• _Work instruction_
Copy the result of filtering the entries below for lines that include the string "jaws".

(Records contained in a dataset)
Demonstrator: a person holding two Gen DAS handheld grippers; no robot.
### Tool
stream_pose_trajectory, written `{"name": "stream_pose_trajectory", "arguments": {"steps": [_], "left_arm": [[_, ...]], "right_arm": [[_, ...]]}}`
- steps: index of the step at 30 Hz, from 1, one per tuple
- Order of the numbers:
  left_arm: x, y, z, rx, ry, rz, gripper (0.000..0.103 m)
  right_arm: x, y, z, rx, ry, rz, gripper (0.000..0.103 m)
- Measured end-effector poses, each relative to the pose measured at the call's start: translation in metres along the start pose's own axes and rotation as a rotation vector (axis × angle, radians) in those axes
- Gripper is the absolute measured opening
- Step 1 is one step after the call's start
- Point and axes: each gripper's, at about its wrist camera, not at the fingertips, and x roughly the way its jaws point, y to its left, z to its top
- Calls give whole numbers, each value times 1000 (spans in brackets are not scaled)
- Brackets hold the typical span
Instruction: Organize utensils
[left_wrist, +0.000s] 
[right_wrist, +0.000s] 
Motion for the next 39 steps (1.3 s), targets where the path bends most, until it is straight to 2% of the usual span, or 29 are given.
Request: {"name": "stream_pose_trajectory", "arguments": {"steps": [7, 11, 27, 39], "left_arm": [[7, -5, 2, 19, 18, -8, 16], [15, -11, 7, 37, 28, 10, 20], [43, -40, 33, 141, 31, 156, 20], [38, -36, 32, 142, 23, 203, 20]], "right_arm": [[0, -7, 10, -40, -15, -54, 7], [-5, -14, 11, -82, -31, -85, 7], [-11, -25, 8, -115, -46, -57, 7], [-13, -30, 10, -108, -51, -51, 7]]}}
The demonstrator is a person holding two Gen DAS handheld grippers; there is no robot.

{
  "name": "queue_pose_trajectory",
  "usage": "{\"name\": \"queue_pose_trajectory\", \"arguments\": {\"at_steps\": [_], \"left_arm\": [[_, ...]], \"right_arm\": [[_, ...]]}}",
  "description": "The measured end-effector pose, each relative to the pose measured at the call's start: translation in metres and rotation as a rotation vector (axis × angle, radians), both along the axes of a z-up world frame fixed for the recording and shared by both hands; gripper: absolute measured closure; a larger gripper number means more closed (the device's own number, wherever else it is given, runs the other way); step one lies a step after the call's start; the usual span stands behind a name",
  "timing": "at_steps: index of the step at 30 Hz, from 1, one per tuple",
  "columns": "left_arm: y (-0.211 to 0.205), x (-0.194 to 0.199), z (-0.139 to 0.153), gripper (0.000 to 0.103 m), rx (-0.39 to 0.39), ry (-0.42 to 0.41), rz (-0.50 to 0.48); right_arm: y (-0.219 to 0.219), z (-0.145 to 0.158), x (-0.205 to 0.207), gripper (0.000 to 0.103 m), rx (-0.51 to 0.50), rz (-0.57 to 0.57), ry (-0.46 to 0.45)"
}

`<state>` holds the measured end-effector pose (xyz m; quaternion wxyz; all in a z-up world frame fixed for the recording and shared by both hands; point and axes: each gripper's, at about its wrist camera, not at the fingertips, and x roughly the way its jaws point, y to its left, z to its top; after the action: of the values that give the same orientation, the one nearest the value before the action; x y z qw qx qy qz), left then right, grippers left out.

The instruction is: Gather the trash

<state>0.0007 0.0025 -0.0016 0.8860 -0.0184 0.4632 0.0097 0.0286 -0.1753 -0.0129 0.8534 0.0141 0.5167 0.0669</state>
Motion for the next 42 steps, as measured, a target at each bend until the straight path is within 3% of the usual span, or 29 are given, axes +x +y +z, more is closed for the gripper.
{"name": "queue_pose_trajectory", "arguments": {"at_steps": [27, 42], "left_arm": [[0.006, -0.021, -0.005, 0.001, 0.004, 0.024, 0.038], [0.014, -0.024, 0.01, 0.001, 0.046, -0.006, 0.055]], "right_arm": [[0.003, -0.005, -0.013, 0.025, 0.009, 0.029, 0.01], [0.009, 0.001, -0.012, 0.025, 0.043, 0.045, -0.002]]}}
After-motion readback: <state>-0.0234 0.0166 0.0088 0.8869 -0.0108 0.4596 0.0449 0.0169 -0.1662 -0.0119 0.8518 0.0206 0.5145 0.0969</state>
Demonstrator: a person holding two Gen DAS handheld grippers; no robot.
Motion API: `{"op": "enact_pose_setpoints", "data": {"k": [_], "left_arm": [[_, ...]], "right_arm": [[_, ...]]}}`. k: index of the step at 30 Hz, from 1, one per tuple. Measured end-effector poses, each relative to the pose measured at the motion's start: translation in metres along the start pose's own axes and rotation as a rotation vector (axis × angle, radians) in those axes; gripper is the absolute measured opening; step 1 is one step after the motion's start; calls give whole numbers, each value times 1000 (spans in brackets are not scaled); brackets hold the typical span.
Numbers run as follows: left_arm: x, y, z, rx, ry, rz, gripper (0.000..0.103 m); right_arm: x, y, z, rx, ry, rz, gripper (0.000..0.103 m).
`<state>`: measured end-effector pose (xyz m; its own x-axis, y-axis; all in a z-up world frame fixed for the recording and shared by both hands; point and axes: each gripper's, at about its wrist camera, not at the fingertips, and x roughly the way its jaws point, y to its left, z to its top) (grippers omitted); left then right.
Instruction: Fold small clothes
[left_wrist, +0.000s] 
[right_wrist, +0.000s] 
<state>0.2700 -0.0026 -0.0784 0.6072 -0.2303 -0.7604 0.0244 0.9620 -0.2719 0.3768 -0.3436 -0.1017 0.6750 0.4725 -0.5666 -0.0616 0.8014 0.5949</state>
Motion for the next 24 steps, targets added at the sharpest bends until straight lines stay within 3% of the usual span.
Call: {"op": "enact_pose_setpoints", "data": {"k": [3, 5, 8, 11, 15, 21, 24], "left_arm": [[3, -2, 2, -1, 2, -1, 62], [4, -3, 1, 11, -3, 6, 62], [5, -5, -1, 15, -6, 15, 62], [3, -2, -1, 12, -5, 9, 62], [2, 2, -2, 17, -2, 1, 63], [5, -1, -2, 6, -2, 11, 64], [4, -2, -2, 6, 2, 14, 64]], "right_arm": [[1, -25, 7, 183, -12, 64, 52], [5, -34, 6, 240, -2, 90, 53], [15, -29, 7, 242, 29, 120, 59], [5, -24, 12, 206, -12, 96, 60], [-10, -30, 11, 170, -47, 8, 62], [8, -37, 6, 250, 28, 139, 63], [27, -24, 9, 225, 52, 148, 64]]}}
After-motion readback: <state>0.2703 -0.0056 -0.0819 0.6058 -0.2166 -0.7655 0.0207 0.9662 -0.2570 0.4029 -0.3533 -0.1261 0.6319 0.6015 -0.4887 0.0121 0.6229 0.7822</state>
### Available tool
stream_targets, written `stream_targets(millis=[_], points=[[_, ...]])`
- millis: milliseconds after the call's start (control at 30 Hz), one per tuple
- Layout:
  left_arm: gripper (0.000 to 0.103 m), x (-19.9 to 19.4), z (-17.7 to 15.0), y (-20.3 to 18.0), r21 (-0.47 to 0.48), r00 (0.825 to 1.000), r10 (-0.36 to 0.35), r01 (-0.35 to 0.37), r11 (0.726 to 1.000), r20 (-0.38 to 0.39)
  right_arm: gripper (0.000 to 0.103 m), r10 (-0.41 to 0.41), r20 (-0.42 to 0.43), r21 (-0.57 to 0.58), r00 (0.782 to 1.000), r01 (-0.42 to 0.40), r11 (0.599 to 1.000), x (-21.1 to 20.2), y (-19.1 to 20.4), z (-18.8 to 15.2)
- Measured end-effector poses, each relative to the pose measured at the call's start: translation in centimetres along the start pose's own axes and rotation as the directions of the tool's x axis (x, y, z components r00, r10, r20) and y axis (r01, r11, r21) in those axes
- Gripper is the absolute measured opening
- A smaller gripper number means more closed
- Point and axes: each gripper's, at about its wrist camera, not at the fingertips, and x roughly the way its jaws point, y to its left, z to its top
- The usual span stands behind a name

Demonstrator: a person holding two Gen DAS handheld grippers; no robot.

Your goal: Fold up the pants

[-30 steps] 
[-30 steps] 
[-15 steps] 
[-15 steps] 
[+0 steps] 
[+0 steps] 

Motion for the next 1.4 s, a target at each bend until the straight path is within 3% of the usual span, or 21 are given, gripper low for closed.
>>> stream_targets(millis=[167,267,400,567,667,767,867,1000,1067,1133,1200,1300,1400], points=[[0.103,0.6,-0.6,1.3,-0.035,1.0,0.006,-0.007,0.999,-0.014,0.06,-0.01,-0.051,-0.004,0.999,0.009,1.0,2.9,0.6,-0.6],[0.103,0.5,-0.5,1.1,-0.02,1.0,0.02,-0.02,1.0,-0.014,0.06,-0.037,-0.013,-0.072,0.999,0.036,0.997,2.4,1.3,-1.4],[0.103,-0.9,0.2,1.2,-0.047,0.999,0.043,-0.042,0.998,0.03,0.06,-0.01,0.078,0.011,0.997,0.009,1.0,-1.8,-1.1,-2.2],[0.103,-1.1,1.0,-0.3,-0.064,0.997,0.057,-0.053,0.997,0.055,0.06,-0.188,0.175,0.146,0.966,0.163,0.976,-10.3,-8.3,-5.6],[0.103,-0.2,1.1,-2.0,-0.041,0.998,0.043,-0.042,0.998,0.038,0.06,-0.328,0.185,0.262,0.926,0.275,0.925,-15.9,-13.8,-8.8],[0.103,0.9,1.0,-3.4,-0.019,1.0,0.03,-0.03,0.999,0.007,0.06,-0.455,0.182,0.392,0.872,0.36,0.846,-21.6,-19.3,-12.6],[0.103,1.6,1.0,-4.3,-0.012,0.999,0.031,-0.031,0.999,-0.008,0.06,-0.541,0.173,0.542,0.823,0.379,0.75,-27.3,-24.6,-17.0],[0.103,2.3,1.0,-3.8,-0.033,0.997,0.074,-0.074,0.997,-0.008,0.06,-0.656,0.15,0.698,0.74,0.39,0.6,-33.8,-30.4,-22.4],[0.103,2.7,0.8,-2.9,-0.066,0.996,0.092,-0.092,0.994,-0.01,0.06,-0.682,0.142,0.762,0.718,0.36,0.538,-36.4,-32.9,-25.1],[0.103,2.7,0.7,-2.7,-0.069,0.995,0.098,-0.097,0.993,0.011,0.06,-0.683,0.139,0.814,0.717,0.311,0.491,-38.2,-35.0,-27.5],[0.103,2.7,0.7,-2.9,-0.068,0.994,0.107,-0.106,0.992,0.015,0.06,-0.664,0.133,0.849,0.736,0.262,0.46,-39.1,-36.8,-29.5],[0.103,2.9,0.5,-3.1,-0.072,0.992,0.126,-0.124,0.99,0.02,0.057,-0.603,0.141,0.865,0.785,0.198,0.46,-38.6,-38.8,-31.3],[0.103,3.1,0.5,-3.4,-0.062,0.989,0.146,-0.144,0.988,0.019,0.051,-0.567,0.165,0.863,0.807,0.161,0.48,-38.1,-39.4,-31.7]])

• _Solution for this exercise_
- Point and axes: each gripper's, at about its wrist camera, not at the fingertips, and x roughly the way its jaws point, y to its left, z to its top
`<state>` holds the measured end-effector pose (xyz m; quaternion wxyz; all in a z-up world frame fixed for the recording and shared by both hands; point and axes: each gripper's, at about its wrist camera, not at the fingertips, and x roughly the way its jaws point, y to its left, z to its top; after the action: of the values that give the same orientation, the one nearest the value before the action; x y z qw qx qy qz), left then right, grippers left out.
`<state>`: measured end-effector pose (xyz m; its own x-axis, y-axis; all in a z-up world frame fixed for the recording and shared by both hands; point and axes: each gripper's, at about its wrist camera, not at the fingertips, and x roughly the way its jaws point, y to its left, z to its top) (grippers omitted); left then right.
- Point and axes: each gripper's, at about its wrist camera, not at the fingertips, and x roughly the way its jaws point, y to its left, z to its top

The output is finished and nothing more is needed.